When the mother of a lifelong friend died, we came to pay our respects. As sometimes happens, the post-service family visitation became an impromptu youth group reunion. Great hugs and greetings were exchanged as we reconnected with some of those people who’d been our compadres through retreats and youth choir rehearsals.
The next night several of us went to dinner. As we talked we were amazed to find that high school had been equally traumatizing for all of us. There were the groups we wanted to join who didn’t want us. (Yes, I’m looking at you, Anchor Club.) There were the cute boys who were dating some other girl. (Sorry guys, I’m not naming names.) We talked about how hard high school could be… and then we talked about what a wonderful safe haven our church youth group was.
We weren’t angels and I’m sure we had our cliques and upsets from time to time. But for a lot of us it was the place where we belonged. It was the place where we were accepted. It was a place where we found blessing. It was a needed place.

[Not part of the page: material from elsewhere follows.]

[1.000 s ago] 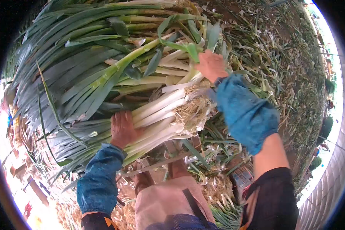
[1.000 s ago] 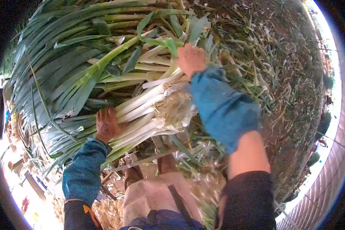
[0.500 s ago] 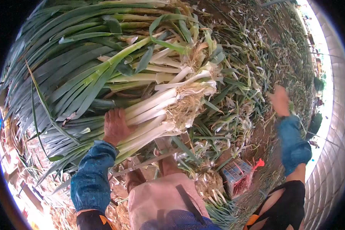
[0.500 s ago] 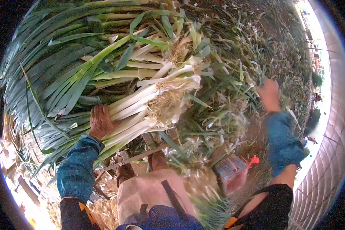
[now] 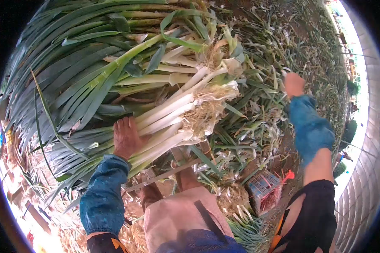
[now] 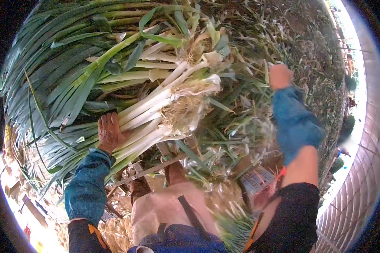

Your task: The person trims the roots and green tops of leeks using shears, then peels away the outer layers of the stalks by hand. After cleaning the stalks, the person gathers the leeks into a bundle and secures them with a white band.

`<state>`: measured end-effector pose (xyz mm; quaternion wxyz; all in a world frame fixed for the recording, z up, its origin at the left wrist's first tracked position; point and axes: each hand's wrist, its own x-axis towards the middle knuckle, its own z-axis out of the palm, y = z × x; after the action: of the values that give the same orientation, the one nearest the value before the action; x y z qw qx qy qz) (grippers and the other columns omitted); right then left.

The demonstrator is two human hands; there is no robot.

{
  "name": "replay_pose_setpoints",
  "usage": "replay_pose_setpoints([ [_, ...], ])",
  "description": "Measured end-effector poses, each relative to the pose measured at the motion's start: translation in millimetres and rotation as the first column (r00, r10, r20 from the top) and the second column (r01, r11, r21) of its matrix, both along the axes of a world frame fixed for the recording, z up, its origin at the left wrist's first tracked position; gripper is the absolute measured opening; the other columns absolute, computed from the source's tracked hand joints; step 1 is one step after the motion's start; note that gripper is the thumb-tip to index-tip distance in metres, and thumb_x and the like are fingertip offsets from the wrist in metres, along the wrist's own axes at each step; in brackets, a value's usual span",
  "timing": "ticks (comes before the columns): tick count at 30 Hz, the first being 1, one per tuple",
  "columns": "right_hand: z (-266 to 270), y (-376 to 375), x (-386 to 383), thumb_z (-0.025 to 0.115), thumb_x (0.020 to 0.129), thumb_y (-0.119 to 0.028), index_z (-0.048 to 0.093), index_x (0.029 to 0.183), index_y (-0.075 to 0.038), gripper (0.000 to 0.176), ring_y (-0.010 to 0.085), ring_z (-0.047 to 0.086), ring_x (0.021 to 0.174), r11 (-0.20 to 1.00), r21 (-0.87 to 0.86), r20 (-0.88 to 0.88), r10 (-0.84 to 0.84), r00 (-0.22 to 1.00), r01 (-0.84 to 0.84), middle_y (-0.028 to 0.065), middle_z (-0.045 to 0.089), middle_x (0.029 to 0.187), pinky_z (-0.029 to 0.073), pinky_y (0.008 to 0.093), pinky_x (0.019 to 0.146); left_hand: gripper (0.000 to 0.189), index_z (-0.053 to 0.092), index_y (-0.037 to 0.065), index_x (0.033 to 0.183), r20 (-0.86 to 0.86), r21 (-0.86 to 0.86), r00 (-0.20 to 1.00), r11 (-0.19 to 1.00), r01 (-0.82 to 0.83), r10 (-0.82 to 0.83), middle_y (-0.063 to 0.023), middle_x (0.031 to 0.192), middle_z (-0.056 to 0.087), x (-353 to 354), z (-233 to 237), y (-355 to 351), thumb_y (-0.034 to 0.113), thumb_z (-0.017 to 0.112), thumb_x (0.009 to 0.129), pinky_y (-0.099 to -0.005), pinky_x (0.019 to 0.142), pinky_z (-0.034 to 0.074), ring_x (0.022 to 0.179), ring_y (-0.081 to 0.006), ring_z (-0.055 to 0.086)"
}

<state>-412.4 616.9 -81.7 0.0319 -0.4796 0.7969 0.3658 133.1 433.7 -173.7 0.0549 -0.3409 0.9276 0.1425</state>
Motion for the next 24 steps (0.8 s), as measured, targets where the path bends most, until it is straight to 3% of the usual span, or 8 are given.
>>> replay_pose_setpoints([
  [3,18.8,68.6,-49.4,0.047,0.091,-0.023,0.056,0.116,-0.013,0.028,0.0314,0.059,0.087,0.964,-0.266,-0.134,-0.034,0.99,-0.003,0.0194,0.059,0.094,0.049,0.0451,0.068,0.084,0.044,-0.002,0.115,-0.014,-0.015,1.0,1.0,0.02,-0.021,-0.0194,0.104,0.048,-5.9,-1.4,-2.7,0.052,0.073,0.058,-0.0484,0.085,0.036,0.095,-0.0356,0.047],
  [5,-7.4,55.5,-56.5,0.045,0.092,-0.021,0.047,0.125,-0.017,0.034,0.0362,0.054,0.099,0.986,-0.164,0.082,-0.02,0.996,0.033,0.0227,0.052,0.108,0.045,0.0491,0.079,0.086,0.044,0.0,0.119,0.002,-0.043,0.998,0.998,0.055,-0.055,-0.0196,0.104,0.048,0.9,-4.0,-5.6,0.052,0.073,0.058,-0.0484,0.085,0.036,0.095,-0.0358,0.047],
  [8,-52.9,-15.2,-6.2,0.043,0.092,-0.02,0.047,0.127,-0.017,0.035,0.0373,0.053,0.102,0.803,-0.524,0.448,-0.024,0.894,0.284,0.0253,0.05,0.113,0.043,0.0472,0.084,0.093,0.041,0.004,0.127,0.165,0.135,0.98,0.987,0.088,-0.11,-0.0198,0.104,0.048,-13.0,26.3,-13.1,0.053,0.073,0.056,-0.0481,0.085,0.037,0.095,-0.0358,0.047],
  [9,-73.5,-44.2,14.9,0.047,0.09,-0.023,0.045,0.129,-0.012,0.041,0.0377,0.051,0.108,0.733,-0.464,0.607,-0.145,0.781,0.497,0.0277,0.05,0.113,0.043,0.0451,0.089,0.099,0.037,0.008,0.133,0.204,0.146,0.972,0.985,0.088,-0.117,-0.0196,0.108,0.049,-14.8,29.1,-13.7,0.051,0.076,0.054,-0.0473,0.084,0.039,0.099,-0.0365,0.048],
  [10,-120.7,-64.7,25.7,0.04,0.093,-0.023,0.044,0.125,-0.003,0.038,0.0345,0.049,0.111,0.622,-0.01,0.968,-0.19,0.164,0.783,0.0209,0.051,0.118,0.04,0.0394,0.091,0.098,0.037,0.008,0.132,0.146,0.155,0.977,0.979,0.132,-0.155,-0.0194,0.107,0.049,-18.9,31.5,-13.2,0.049,0.077,0.053,-0.0479,0.083,0.039,0.099,-0.036,0.048],
  [12,-85.3,-97.5,181.2,0.055,0.082,-0.055,0.04,0.125,0.003,0.073,0.0314,0.054,0.103,0.579,-0.415,0.828,-0.079,0.556,0.702,0.0194,0.056,0.105,0.039,0.0485,0.09,0.097,0.038,0.008,0.131,0.019,0.163,0.972,0.96,0.226,-0.232,-0.0188,0.105,0.05,-30.5,34.0,-16.5,0.046,0.078,0.051,-0.0491,0.081,0.038,0.098,-0.035,0.048],
  [19,-39.7,-91.2,164.3,0.056,0.082,-0.053,0.05,0.104,0.005,0.062,0.0346,0.059,0.081,0.886,-0.296,0.683,-0.064,0.727,0.356,0.0238,0.059,0.088,0.046,0.0423,0.073,0.094,0.04,0.006,0.127,0.094,0.171,0.994,0.985,0.039,-0.055,-0.0161,0.113,0.05,-46.3,21.2,5.9,0.042,0.08,0.05,-0.0485,0.084,0.038,0.102,-0.0347,0.049],
  [24,-97.8,-97.4,163.1,0.059,0.079,-0.042,0.061,0.096,-0.006,0.039,0.0351,0.059,0.081,0.611,-0.409,0.722,-0.238,0.649,0.678,0.0192,0.058,0.08,0.046,0.0447,0.069,0.098,0.04,0.004,0.127,0.121,0.169,0.991,0.985,0.038,-0.058,-0.0183,0.111,0.049,-40.6,19.4,26.1,0.049,0.078,0.05,-0.0483,0.085,0.038,0.101,-0.0345,0.048],
])
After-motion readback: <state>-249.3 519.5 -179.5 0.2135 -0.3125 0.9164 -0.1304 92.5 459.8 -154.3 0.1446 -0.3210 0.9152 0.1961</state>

We needed it then but I suspect that we need it now as well. All of us. Those of us from those youth group days are no longer teenagers but we still live in a challenging world.
We all do.
It may be the employer, not the Anchor Club, who doesn’t want you. Or the cute guy who’s going after another girl may actually be your husband. Or you just feel like you’re pretty much drifting through life with no place, no connections, no community.

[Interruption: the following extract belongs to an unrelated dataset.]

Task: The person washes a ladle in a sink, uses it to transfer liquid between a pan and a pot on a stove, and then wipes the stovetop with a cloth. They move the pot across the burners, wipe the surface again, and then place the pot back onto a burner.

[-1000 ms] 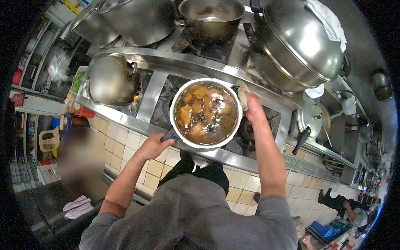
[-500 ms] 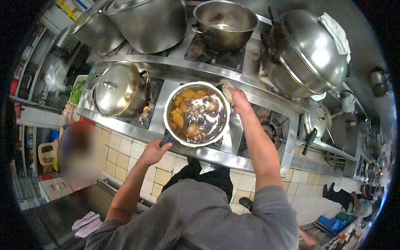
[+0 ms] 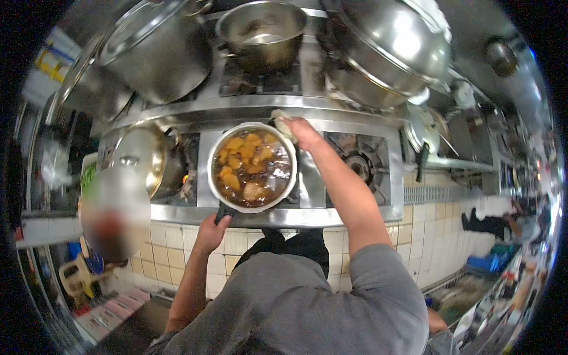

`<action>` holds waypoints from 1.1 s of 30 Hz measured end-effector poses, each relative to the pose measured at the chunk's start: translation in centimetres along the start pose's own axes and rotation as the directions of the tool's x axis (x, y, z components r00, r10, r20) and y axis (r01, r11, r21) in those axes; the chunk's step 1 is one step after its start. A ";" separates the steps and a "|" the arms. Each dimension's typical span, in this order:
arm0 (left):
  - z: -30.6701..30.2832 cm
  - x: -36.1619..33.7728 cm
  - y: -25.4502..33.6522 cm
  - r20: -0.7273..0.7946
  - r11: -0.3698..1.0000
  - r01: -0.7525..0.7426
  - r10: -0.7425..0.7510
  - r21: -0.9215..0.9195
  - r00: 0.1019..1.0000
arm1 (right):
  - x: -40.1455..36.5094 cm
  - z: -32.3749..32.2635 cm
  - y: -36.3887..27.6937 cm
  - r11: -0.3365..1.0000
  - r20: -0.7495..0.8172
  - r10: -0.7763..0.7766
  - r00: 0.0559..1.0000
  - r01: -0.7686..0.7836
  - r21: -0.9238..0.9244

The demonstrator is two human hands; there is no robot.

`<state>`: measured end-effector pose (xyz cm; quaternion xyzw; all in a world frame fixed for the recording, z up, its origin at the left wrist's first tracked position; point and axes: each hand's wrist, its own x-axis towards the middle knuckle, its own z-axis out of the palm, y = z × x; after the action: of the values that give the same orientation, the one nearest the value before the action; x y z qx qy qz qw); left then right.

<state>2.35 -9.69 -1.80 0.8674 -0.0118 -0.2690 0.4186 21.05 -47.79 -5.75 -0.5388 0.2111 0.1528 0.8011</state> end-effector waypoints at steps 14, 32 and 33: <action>-1.6 -1.8 -1.5 -0.103 1.000 -0.028 0.027 -0.010 0.994 | -17.5 -4.8 7.1 0.477 -0.368 -0.382 0.848 -0.160 -0.864; 5.2 -15.0 13.0 -0.441 0.997 -0.046 0.014 -0.061 0.898 | 0.3 -10.8 3.0 0.070 -0.004 -0.209 0.978 0.011 -0.997; 6.8 -15.1 14.1 -0.398 0.992 -0.069 0.021 -0.106 0.917 | -2.0 -11.0 3.7 0.081 0.037 -0.287 0.957 0.063 -0.995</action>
<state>-10.93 -20.01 11.95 0.8771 0.0689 -0.0788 0.4688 15.70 -56.62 -11.30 -0.9661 0.0549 0.1115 0.2262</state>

It’s one of the reasons that we need Christian community. One of our basic human needs is to be accepted, just as we are. Even when we don’t measure up. At its best Christian community provides that place. At its worst it becomes high school all over again.
What we do matters. The communities we create and nurture matter. They matter for the teenagers in our midst. And they matter for all of us who are not quite teens now.